DIRECTIONS FOR THIS TASK:
Repeat the records verbatim and leave the pictures out of your copy.

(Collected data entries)

————

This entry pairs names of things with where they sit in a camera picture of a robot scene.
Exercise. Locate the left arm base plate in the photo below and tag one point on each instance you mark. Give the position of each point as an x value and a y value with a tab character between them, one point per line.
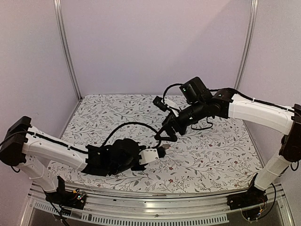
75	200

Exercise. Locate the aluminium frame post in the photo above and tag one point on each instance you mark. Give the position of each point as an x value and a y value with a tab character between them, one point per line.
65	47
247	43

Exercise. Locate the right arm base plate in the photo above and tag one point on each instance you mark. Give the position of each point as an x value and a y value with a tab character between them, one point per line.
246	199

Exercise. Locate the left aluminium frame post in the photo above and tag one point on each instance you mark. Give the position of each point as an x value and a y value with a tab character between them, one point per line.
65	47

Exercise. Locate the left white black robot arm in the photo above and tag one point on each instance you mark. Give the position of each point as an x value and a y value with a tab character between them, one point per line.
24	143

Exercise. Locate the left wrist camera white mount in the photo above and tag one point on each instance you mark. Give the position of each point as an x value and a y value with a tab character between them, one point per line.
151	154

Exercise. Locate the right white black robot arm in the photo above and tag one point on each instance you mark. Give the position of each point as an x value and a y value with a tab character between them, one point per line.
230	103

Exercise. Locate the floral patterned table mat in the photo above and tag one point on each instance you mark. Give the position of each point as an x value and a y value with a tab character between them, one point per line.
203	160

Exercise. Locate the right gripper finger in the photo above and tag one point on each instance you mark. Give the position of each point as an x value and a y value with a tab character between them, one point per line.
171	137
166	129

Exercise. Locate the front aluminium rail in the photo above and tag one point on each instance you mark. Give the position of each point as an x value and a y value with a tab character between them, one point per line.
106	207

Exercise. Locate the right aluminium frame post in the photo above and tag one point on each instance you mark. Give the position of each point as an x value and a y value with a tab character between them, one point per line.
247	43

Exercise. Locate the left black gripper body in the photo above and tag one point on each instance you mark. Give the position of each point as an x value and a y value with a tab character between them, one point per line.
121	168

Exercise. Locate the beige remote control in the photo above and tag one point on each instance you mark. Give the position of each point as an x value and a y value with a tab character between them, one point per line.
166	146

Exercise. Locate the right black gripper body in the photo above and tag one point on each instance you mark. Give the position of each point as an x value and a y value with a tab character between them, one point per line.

————

EXPECTED OUTPUT:
This entry pairs names of things with where they sit in a camera picture of a robot scene.
Exercise. Locate the left arm base plate in the photo below and tag one point on each instance you mark. Give the position of each point as an x value and a y value with a tab character between them, one point per line.
75	200

Exercise. Locate the aluminium frame post in the photo above and tag one point on each instance you mark. Give the position of each point as an x value and a y value with a tab character between them, one point per line.
65	47
247	43

Exercise. Locate the right arm base plate in the photo above and tag one point on each instance you mark. Give the position of each point as an x value and a y value with a tab character between them, one point per line.
246	199

Exercise. Locate the left aluminium frame post in the photo above and tag one point on each instance you mark. Give the position of each point as an x value and a y value with a tab character between them, one point per line.
65	47

Exercise. Locate the left white black robot arm in the photo above and tag one point on each instance you mark. Give the position of each point as an x value and a y value with a tab character between them, one point per line.
24	143

Exercise. Locate the left wrist camera white mount in the photo above and tag one point on each instance you mark. Give the position of each point as an x value and a y value with a tab character between them, one point per line.
151	154

Exercise. Locate the right white black robot arm in the photo above and tag one point on each instance you mark. Give the position of each point as an x value and a y value with a tab character between them, one point per line.
230	103

Exercise. Locate the floral patterned table mat in the photo above and tag one point on each instance you mark. Give the position of each point as an x value and a y value with a tab character between them, one point per line.
203	160

Exercise. Locate the right gripper finger in the photo above and tag one point on each instance you mark. Give the position of each point as an x value and a y value with a tab character between them, one point per line.
171	137
166	129

Exercise. Locate the front aluminium rail in the photo above and tag one point on each instance you mark. Give the position of each point as an x value and a y value with a tab character between them, one point per line.
106	207

Exercise. Locate the right aluminium frame post in the photo above and tag one point on each instance you mark. Give the position of each point as an x value and a y value with a tab character between them, one point per line.
247	43

Exercise. Locate the left black gripper body in the photo above and tag one point on each instance you mark. Give the position of each point as an x value and a y value with a tab character between them, one point per line.
121	168

Exercise. Locate the beige remote control in the photo above and tag one point on each instance you mark. Give the position of each point as an x value and a y value with a tab character between them, one point per line.
166	146

Exercise. Locate the right black gripper body in the photo above and tag one point on each instance you mark. Give the position of each point as an x value and a y value with a tab character between them, one point per line.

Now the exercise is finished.